Meus caros, se vocês nunca leram Saramago na vida, correm o risco de perder parte dela. Saramago é básico, lindo, fundamental. Ninguém, na atualidade, usava a língua portuguesa tão bem. Mereceu o Prêmio Nobel, que ganhou em 1998. Um dos melhores livros que li em toda a minha vida foi escrito por ele, O Evangelho Segundo Jesus Cristo. Curioso, pois ele era comunista, não acreditava em Deus, e escreveu aquela obra-prima sobre a figura de Jesus, sobre o bem e o mal, imperdível. Vários outros livros seus eram maravilhosos, Era Lisboa e Chovia, O Ano da Morte de Ricardo Reis, Ensaio Sobre a Cegueira, e por aí vão. O mais recente, Caim, é um Saramago menor, mas ainda assim está acima do resto da humanidade.
Em O Evangelho, ele nos trouxe um Jesus humano, que não compreendia sua condição de filho de Deus, vivia maritalmente com Maria Madalena, e sofria com dúvidas e angústias até mais complexas do que as de um homem normal. Na passagem mais maravilhosa do livro (e de minha vida), Jesus estava vivendo com pescadores, às margens do Mar da Galileia, quando, certo dia, acorda com o mar e o vilarejo cobertos por um forte nevoeiro. Enquanto todos os demais ficam em casa ele sai, pega uma barca, e rema para o meio do mar, sob o nevoeiro, onde, de repente, aparece Deus, sentado na popa, “Vestido como um judeu rico”. Começam uma linda conversa de pai e filho, logo interrompida pelo Diabo, que chega nadando, e se junta a eles. Inicia-se um diálogo no qual Jesus pergunta a Deus quem ele mesmo é, o que faz na terra, e Deus explica, com interrupções pontuais do Diabo. É literatura divina, em todos os sentidos da expressão. Viver sem ler esse livro é viver menos.
Saramago viveu às turras com as religiões, criticou ferozmente tanto a Igreja Católica (até mais do que eu) quanto a religião Judaica, o que não o impediu de escrever O Evangelho e Caim, nos quais revisita e humaniza personagens sagrados.
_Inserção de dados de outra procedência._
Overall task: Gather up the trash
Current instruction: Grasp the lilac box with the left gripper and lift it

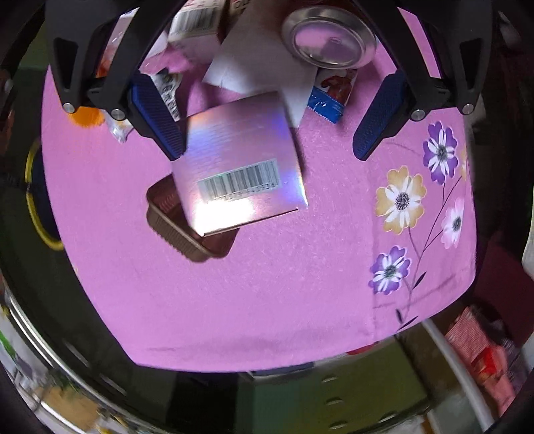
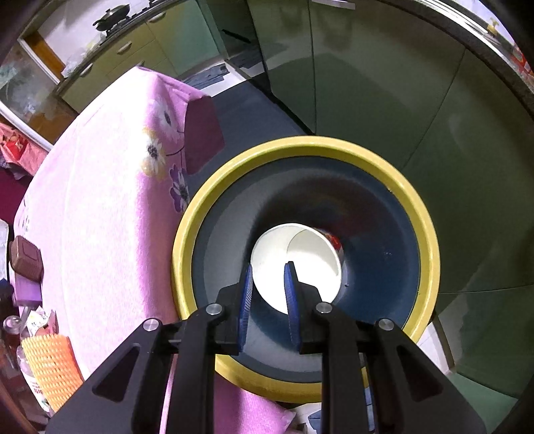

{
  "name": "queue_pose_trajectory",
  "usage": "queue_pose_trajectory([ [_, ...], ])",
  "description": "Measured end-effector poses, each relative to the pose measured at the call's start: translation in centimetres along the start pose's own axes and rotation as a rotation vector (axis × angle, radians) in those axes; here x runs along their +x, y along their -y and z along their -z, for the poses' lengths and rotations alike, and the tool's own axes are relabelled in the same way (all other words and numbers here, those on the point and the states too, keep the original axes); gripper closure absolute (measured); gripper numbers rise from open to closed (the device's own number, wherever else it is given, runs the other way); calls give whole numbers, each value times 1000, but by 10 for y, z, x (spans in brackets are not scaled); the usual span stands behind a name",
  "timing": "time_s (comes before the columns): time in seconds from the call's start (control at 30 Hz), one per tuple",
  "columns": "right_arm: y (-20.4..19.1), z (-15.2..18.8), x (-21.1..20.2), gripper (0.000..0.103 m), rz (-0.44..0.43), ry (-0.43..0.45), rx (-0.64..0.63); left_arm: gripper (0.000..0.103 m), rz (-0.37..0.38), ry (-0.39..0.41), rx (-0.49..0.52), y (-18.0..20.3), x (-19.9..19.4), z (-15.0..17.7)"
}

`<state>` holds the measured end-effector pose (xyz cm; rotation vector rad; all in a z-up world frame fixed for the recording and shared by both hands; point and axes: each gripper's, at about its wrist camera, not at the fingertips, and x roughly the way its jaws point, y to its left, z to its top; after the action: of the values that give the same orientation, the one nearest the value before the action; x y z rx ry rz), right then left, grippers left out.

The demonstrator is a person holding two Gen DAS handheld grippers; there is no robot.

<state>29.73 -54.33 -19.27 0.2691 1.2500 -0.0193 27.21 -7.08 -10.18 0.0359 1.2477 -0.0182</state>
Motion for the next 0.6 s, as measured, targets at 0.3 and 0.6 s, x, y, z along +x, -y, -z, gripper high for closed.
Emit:
queue_pose_trajectory([
  [0.3, 4, -3, 12, 83, -22, -8, 5, 6, 78, -78, -56, 13, 13, 1],
  [0.6, 7, 3, 11, 74, -30, -5, 0, 27, 98, -84, -70, 11, 22, -2],
])
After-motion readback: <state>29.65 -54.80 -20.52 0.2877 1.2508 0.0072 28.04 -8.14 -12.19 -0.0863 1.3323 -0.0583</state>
Defendeu o socialismo severo, elogiou Cuba, nunca teve medo de controvérsias, enfrentou-as com galhardia, e nunca buscou os holofotes da mídia, mas não tinha como escapar deles.
Em um de seus livros mais recentes, As Intermitências da Morte, uma divertida ficção na qual, subitamente, as pessoas deixam de morrer, mostrou como a morte é uma circunstância não apenas natural na vida, como também necessária. Para ele, o foi, ele já tinha 87 anos, mas deixou um livro inacabado, e fará uma falta enorme. Há muito tempo eu não falava de literatura por aqui, continuo elogiando e recomendando Vidal, Mishima, Gide, Genet, Youcenar, Isherwood, e Oscar Wilde, mas abro hoje uma última página, especial, para Saramago. Página eterna, com minhas saudades.